Thinking about Healing Justice
I wrote this for my patreon back in June 2020:
I’ve had the honor of attending a 6+ month course with API Chaya (learn more and donate to this amazing org doing tremendous work to heal and resource the community through numerous programming and individual advocacy for situations of sexual assault, domestic violence, and state violence https://www.apichaya.org/donate-online) called Natural Helpers https://www.apichaya.org/community-organizing where community members come together every other week to learn, discuss, and create safety plans around topics like state violence, human trafficking, sexual assault, child sex abuse, prisons, disability rights, queer rights, and much much more.
We discussed healing justice and how it looks in the communities we come from. To be honest, I don’t see it in our western medical or education systems. If anything, our current systems perpetuates harm other-ing those who aren’t seen as “normal”. Again, I’m constantly asking myself diverse or deviation from what? Abnormal from what standard? How would our definitions of health, wellness, and success change if it was defined for all body shapes and abilities, all skin colors, all brains and ways of thinking, learning, and doing? We have terms like justice because we endure injustice. What if both terms could be eradicated and our systems treated everything and every body like it was sacred just as they show up in that moment?
I learned the term Healing Justice after meeting a group of mostly BIPOC healers at Resmaa Menakem’s 2018 psychological first aid and cultural somatics training (now called somatic abolition) at Bastyr. We built community over the next couple years and when the pandemic hit, we brainstormed and listened to black and indigenous folx lead on how to organize and provide mutual aid to our communities. When CHOP (Capitol Hill Occupation Protest) was established in 2020 in response to George Floyd’s death and police violence, I quit my part time and steady income job at a pediatric clinic to help create and maintain healing space and services to whomever wanted to show up and whomever had the capacity to offer.
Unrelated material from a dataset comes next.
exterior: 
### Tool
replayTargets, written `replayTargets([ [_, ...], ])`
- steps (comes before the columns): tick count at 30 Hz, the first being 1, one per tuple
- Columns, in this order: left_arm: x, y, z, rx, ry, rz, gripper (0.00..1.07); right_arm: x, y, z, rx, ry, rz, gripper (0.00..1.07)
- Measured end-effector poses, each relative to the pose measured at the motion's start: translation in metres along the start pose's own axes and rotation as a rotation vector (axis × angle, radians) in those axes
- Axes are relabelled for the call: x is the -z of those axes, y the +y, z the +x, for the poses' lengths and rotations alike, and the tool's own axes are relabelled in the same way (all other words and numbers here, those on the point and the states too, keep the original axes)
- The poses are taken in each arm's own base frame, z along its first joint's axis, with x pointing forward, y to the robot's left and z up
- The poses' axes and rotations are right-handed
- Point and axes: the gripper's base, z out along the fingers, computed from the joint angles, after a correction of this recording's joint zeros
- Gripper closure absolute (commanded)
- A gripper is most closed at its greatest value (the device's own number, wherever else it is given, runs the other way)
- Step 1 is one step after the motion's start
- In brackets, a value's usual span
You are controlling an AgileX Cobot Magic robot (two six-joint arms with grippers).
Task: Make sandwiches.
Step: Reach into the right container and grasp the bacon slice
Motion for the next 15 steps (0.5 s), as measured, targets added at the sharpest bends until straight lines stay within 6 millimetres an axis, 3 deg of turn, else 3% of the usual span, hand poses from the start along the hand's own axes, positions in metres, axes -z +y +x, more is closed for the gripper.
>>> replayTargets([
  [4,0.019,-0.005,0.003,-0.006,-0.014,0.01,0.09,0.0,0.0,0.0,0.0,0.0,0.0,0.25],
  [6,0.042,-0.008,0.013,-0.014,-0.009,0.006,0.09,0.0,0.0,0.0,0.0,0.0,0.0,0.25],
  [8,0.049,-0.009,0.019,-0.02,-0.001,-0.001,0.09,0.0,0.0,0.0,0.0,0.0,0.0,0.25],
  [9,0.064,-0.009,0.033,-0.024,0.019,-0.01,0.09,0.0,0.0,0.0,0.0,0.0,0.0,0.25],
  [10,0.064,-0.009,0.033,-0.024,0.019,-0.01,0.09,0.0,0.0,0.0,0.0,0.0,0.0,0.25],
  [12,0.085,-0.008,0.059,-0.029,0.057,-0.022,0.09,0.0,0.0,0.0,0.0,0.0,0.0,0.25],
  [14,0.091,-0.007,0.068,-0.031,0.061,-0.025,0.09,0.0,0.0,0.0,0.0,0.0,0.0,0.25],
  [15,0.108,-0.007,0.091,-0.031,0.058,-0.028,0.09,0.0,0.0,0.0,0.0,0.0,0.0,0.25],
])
Although this 206 HJ crew fizzled out, these interactions created a basis for me in how I’m playing with and practicing healing justice.
Cara Page and Kindred: Southern Healing Justice Collective defined the term Healing Justice in 2007 as “ healing justice...identifies how we can holistically respond to and intervene on generational trauma and violence, and to bring collective practices that can impact and transform the consequences of oppression on our bodies, hearts and minds.”
Most folx that enter my practice are weary and exhausted from the harm of healing practitioners and the medical system. As outlined in Leah Lakshmi Piepzna-Samarasinha’s piece A Not-So -Brief Personal History of Healing Justice Movements: https://micemagazine.ca/issue-two/not-so-brief-personal-history-healing-justice-movement-2010%E2%80%932016
”Everyone I know longs for healing. It's just hard to get. The good kind of healing. Healing that is affordable, has childcare and no stairs, doesn't misgender us or disrespect our disabilities or sex work, that believes us when we're hurt and listens when we say what we need, understands that we are the first and last authority on our own bodies and minds.”
Healing justice is for everyone, everything, every body and every non-body. Healing justice is done in community. Healing justice doesn’t have an expert. Healing justice listens, reflects, affirms, and loves all where they are at.
I want to leave you all with something a client reminded me of yesterday as he stepped into what he was calling his higher, wiser, elder self. He said he learned from reading Robin Wall Kimmerer’s Braiding Sweetgrass (one of my personal heros and fellow moss lover!) that in indigenous communities, there isn’t a punishing of fear but a healing of fear.
What would a world look and feel like without punishment and resources were put towards healing?